- [HOW TO COMPLETE THIS TASK] The listing below holds a line with "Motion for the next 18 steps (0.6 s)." and a line with "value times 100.". Reproduce those two lines exactly, plus everything between them.

- [SOURCE DATA]
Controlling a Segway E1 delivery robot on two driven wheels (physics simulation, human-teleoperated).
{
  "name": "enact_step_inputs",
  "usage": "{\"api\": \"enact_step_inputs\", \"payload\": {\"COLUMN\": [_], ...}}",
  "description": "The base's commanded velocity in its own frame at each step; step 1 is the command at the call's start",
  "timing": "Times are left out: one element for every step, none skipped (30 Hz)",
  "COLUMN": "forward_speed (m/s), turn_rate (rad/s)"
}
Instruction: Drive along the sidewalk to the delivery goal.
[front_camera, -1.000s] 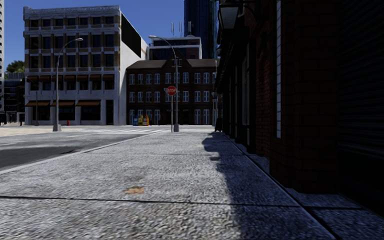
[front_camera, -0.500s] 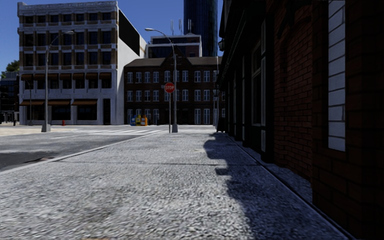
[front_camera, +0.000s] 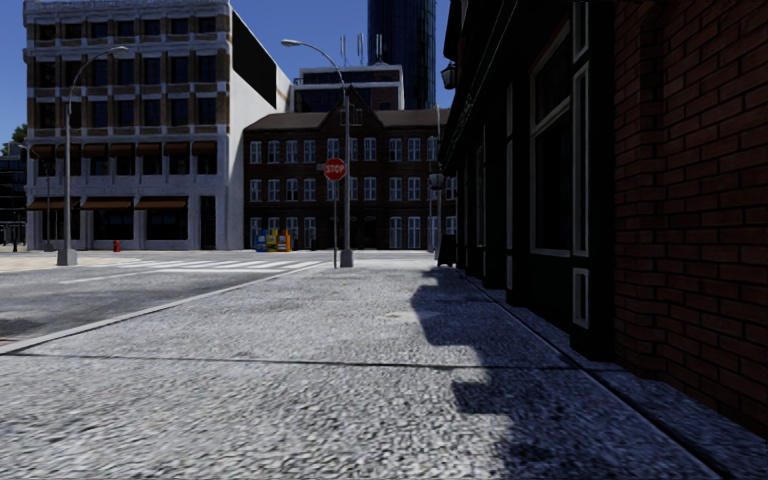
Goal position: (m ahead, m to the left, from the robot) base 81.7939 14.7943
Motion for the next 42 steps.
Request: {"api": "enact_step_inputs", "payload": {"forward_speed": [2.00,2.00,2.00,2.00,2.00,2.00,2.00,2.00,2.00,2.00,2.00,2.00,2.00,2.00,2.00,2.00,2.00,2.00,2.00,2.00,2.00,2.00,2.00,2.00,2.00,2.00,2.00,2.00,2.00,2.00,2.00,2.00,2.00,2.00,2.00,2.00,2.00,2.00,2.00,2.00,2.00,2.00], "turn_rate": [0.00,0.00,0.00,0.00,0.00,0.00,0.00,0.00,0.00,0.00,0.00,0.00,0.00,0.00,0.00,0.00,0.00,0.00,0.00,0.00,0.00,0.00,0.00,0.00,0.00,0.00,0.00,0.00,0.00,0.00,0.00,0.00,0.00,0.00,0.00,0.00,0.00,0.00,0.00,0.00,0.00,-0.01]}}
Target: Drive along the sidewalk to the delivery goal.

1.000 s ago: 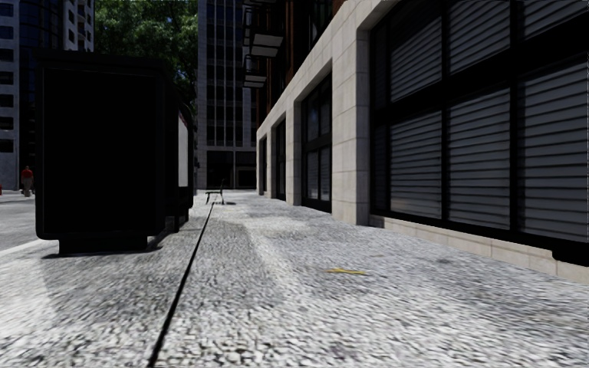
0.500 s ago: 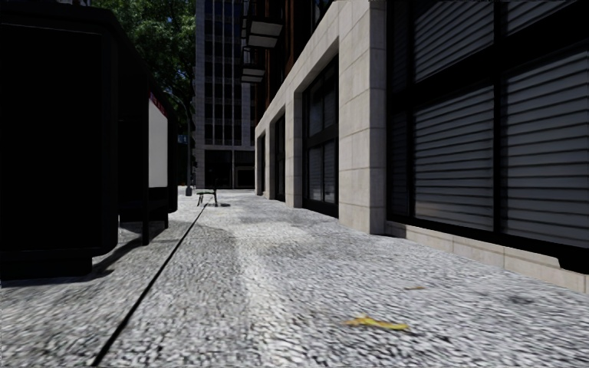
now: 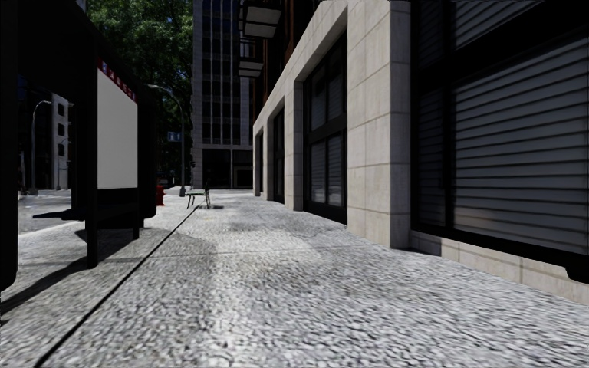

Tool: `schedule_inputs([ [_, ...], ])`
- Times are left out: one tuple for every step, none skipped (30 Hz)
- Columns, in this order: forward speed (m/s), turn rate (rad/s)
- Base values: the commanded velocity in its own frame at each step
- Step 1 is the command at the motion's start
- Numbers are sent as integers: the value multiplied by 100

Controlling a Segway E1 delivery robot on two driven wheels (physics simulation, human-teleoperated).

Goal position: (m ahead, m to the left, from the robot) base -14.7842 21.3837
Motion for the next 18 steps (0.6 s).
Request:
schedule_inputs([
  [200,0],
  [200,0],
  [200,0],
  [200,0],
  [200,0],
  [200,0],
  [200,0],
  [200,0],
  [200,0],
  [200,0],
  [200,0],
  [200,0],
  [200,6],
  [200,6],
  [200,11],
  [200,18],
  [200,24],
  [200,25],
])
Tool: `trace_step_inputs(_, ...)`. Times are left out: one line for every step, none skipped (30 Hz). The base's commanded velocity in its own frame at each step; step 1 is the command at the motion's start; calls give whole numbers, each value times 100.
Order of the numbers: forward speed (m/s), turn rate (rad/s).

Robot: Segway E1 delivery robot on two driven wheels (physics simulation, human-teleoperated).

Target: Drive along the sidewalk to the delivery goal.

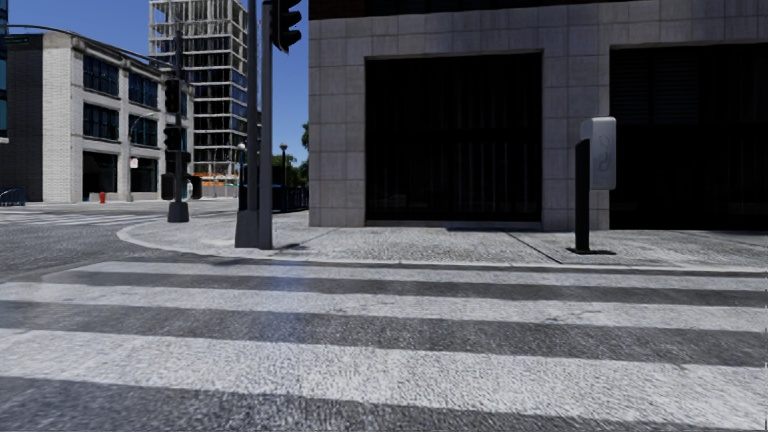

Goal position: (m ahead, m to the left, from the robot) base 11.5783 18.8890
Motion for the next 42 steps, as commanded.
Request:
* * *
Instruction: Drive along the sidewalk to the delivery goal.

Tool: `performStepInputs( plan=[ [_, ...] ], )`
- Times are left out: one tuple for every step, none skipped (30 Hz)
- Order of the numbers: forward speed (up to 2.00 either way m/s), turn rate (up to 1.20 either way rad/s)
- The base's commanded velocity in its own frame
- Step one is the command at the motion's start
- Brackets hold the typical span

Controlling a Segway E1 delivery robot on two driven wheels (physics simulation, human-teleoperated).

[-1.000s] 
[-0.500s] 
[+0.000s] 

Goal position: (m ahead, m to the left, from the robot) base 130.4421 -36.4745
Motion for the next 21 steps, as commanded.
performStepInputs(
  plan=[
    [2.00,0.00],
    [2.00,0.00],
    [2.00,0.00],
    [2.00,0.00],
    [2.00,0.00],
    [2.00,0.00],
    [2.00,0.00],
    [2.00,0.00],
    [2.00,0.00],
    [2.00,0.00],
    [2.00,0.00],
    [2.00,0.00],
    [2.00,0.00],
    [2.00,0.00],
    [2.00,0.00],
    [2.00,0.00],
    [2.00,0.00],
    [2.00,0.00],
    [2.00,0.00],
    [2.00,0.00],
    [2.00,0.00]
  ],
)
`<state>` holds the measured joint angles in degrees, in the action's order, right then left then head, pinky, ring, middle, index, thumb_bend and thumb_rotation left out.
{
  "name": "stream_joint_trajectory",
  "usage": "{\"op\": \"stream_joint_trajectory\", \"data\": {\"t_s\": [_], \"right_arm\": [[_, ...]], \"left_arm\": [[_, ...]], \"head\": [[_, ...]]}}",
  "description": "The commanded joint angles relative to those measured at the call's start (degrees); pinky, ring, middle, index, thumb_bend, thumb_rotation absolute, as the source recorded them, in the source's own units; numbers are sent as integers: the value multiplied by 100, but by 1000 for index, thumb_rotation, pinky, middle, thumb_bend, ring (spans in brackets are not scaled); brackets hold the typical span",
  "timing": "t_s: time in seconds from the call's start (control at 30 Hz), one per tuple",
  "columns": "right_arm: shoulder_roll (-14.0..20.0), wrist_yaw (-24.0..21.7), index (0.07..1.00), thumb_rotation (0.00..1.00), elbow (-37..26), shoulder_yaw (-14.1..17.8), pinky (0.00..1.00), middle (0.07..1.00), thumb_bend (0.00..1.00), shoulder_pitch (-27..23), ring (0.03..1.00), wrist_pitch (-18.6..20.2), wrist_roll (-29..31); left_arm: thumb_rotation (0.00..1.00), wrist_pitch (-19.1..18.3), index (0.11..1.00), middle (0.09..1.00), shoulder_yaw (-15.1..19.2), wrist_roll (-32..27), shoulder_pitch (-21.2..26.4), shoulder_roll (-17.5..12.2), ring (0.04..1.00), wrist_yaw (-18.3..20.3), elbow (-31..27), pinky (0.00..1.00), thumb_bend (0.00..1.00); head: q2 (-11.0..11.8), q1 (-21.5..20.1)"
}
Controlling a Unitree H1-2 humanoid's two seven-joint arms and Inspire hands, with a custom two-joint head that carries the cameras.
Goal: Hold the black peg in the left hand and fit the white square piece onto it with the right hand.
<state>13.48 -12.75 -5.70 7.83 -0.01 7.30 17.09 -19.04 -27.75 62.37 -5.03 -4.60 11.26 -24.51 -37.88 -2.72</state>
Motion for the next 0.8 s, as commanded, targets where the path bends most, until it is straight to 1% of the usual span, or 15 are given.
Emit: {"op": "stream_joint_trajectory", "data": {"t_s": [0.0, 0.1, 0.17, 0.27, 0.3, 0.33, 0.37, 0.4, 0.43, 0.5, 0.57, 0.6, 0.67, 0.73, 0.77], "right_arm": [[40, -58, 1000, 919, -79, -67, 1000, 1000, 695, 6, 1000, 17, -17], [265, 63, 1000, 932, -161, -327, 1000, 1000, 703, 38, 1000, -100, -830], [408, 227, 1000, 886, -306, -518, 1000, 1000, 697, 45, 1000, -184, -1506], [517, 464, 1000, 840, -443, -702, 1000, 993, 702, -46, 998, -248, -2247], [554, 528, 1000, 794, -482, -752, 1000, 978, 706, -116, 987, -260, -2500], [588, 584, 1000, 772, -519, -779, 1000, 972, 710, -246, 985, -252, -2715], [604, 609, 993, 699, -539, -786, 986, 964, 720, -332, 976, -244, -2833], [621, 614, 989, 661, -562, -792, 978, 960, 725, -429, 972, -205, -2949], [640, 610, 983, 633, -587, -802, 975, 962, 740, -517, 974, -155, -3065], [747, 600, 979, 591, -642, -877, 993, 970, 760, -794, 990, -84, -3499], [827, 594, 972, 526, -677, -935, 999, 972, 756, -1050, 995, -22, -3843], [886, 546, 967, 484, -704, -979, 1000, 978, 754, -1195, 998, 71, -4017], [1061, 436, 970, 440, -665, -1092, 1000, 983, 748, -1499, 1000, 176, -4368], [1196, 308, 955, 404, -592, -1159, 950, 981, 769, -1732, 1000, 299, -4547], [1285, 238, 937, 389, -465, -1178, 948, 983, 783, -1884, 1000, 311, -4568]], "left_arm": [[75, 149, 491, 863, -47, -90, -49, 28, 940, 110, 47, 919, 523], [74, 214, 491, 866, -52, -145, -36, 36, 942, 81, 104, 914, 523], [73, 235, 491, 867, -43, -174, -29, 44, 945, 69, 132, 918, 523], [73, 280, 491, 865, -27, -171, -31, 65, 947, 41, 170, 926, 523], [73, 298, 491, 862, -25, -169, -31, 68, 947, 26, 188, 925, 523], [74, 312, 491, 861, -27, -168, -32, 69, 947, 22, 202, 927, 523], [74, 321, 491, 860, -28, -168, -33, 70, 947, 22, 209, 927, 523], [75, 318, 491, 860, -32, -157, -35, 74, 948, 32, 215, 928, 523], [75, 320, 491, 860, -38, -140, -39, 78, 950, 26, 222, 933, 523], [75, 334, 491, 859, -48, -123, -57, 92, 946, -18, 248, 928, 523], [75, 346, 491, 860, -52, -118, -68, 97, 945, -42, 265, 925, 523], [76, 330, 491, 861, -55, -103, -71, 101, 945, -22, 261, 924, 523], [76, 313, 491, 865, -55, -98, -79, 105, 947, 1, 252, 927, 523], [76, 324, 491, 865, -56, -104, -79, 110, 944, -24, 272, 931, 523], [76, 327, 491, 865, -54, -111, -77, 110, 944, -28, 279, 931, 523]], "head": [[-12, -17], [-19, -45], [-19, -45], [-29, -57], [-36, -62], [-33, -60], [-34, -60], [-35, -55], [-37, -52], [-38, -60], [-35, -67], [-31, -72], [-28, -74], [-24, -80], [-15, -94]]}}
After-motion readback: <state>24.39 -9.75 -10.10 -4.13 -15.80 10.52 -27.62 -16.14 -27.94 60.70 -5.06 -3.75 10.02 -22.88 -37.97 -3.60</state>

- [THE COMPLETED TASK]
Motion for the next 18 steps (0.6 s).
Request:
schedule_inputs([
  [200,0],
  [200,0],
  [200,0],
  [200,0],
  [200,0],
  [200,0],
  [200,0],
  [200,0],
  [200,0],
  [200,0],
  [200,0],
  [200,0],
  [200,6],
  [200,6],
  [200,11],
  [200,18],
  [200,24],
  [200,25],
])
Tool: `trace_step_inputs(_, ...)`. Times are left out: one line for every step, none skipped (30 Hz). The base's commanded velocity in its own frame at each step; step 1 is the command at the motion's start; calls give whole numbers, each value times 100.

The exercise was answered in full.